Stored records:
- - -

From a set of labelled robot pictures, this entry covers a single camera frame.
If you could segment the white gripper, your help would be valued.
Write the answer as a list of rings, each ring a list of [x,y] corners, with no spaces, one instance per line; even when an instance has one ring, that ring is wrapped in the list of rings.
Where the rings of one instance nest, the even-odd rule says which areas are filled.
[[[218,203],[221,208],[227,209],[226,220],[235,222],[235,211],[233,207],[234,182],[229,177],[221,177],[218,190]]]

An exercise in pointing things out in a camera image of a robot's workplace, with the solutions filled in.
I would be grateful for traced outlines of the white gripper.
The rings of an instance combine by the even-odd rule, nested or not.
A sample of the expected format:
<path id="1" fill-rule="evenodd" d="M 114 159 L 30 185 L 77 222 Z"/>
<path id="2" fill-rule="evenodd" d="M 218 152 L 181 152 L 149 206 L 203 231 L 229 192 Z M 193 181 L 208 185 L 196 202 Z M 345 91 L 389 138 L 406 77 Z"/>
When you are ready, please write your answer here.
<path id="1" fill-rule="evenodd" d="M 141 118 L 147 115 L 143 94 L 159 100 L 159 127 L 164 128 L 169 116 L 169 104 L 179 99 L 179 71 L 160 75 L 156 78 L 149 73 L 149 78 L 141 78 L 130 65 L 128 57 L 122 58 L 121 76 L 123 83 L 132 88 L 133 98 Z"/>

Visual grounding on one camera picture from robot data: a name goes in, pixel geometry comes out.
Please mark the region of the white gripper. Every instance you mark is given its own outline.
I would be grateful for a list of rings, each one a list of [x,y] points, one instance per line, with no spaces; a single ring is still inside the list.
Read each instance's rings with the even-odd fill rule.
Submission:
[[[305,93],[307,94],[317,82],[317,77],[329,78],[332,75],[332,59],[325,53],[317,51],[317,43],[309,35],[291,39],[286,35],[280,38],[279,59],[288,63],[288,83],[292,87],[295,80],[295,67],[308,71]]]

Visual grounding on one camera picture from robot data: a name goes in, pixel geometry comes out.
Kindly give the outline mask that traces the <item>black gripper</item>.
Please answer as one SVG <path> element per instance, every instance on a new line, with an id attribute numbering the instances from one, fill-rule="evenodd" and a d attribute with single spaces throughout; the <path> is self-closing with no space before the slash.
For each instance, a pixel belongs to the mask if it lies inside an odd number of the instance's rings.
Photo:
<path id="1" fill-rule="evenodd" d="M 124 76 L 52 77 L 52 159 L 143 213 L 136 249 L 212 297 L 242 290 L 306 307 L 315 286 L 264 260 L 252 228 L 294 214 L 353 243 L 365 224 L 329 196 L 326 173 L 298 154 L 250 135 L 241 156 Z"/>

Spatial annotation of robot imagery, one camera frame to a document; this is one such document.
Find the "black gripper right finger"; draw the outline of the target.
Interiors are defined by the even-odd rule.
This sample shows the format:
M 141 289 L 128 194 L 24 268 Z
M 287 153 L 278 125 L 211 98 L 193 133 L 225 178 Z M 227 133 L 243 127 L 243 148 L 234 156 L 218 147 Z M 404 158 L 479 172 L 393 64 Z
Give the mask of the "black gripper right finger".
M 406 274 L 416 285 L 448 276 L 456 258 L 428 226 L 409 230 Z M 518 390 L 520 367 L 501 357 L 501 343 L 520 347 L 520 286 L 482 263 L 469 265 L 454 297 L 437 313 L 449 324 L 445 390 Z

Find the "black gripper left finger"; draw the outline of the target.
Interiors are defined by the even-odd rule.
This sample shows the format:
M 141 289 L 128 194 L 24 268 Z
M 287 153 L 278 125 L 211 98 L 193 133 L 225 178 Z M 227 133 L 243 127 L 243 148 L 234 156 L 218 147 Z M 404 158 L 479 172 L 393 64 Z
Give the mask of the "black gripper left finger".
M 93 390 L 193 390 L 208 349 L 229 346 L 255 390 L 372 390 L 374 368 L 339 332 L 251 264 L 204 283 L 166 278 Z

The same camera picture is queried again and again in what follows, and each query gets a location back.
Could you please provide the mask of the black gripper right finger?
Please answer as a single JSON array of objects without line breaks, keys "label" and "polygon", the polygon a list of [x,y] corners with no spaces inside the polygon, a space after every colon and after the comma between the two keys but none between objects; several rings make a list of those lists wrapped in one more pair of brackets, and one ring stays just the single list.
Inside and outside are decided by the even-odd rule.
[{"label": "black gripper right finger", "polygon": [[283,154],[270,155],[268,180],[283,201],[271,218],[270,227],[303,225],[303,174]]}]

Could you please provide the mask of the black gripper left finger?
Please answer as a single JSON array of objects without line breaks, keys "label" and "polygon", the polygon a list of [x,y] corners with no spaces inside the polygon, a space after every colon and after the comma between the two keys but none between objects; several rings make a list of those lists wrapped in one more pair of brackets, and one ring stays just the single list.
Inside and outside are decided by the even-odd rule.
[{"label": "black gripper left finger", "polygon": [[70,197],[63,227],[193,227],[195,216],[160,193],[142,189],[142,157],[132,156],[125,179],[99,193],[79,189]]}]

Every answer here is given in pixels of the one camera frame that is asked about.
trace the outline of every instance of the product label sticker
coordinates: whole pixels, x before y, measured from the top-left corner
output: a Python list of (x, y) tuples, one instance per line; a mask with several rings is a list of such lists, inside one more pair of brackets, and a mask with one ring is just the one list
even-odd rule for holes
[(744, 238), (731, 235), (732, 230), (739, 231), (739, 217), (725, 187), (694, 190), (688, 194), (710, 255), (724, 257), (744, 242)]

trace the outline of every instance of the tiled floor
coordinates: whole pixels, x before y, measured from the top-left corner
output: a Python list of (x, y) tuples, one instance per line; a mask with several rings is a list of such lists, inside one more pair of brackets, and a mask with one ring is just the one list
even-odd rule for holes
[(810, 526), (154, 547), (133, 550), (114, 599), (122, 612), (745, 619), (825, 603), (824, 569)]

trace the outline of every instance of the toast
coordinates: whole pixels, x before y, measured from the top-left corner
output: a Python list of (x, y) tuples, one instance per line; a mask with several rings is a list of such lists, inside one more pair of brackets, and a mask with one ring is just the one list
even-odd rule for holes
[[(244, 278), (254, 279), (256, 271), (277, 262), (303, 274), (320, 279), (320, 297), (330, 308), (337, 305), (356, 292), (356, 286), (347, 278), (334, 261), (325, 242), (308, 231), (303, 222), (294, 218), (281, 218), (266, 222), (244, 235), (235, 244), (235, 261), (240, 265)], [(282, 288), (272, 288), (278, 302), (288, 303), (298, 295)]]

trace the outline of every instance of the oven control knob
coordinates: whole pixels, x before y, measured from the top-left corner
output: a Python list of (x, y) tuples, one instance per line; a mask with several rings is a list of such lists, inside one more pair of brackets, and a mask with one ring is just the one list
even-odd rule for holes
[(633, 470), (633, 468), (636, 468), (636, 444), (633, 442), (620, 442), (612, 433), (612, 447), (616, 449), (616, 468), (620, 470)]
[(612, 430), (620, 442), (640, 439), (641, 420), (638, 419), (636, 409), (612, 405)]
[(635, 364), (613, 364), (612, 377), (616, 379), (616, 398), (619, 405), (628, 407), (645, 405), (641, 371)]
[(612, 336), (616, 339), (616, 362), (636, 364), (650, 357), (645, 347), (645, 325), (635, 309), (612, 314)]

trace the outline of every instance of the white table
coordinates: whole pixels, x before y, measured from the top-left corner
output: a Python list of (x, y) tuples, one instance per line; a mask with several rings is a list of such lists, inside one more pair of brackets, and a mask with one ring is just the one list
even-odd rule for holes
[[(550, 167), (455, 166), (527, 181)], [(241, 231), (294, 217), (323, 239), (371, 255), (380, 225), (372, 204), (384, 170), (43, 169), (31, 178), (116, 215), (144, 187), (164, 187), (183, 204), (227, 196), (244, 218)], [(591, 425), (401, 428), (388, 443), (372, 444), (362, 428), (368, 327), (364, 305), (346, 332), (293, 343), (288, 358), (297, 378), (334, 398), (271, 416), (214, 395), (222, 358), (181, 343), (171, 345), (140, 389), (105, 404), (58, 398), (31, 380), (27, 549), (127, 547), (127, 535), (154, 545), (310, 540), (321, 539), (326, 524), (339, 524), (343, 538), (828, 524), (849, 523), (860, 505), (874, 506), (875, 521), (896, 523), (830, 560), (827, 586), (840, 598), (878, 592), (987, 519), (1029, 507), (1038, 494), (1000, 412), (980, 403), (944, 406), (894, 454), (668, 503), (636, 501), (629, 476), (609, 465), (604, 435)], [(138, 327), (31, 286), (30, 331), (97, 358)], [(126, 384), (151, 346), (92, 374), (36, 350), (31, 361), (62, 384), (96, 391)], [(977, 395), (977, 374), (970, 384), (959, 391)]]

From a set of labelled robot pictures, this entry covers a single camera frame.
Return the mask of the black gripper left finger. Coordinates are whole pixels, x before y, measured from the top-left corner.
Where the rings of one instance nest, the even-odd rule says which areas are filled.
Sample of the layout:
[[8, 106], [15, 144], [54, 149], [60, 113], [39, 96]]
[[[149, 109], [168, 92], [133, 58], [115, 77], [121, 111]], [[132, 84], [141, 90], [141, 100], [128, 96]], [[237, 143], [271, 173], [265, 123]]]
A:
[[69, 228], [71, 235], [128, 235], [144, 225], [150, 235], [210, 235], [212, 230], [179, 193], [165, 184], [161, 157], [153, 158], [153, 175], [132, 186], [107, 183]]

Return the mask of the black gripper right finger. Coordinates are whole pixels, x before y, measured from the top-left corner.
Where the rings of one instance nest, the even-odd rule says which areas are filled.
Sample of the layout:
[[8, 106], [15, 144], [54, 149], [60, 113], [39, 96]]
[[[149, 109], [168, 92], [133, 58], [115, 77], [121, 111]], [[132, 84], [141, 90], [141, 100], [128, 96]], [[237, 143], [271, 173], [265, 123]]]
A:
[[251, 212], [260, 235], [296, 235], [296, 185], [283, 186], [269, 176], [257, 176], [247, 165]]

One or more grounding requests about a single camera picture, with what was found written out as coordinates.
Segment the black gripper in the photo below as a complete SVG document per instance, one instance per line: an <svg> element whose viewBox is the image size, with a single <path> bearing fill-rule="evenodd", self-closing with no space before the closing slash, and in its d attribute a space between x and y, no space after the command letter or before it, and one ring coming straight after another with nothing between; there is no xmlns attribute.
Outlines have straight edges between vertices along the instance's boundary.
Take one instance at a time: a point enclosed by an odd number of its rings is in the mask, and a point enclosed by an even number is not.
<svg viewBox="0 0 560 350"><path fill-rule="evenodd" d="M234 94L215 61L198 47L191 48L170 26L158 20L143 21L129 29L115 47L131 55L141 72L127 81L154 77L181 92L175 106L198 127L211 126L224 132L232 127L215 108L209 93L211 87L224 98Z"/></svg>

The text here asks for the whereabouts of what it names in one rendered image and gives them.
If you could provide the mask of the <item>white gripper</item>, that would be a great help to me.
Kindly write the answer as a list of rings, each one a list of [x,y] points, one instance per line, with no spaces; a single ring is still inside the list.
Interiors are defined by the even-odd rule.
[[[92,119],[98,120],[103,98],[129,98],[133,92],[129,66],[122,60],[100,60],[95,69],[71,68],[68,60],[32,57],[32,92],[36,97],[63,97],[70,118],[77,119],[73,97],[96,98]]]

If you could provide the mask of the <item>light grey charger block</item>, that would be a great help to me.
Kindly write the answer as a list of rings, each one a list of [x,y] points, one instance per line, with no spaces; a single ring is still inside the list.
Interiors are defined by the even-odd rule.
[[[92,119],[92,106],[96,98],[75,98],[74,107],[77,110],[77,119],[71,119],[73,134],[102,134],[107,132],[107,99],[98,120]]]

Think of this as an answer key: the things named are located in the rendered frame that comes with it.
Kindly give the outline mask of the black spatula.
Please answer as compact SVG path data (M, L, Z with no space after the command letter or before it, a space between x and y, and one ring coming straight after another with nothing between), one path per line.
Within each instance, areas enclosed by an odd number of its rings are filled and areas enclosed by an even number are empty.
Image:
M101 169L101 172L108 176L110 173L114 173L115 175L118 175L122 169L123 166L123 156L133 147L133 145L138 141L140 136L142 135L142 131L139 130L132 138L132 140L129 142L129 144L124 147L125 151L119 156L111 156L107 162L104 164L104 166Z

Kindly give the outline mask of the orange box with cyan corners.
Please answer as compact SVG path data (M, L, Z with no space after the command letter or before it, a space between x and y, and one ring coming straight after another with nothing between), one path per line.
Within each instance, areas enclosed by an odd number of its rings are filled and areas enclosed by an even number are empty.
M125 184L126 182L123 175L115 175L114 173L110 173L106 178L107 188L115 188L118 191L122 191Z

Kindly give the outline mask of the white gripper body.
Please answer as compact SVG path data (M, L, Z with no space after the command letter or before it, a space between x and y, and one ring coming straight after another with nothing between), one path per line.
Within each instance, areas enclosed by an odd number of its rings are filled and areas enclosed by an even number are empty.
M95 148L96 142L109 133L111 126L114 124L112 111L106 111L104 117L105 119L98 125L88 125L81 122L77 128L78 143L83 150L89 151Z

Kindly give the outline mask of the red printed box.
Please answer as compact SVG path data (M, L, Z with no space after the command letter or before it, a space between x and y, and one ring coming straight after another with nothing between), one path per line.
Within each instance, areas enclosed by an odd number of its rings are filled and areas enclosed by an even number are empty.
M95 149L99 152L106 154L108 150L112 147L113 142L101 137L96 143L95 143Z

- - -

• **THE TASK**:
Above are the records; repeat exactly the lines from the one holding "A sample of" down to the one holding "218 152 L 181", end lines included.

• **ANSWER FOR THE TASK**:
A sample of the expected format:
<path id="1" fill-rule="evenodd" d="M 114 159 L 30 185 L 77 222 Z"/>
<path id="2" fill-rule="evenodd" d="M 218 152 L 181 152 L 149 206 L 203 231 L 229 192 Z M 193 181 L 208 185 L 196 202 Z M 345 91 L 389 138 L 406 77 Z"/>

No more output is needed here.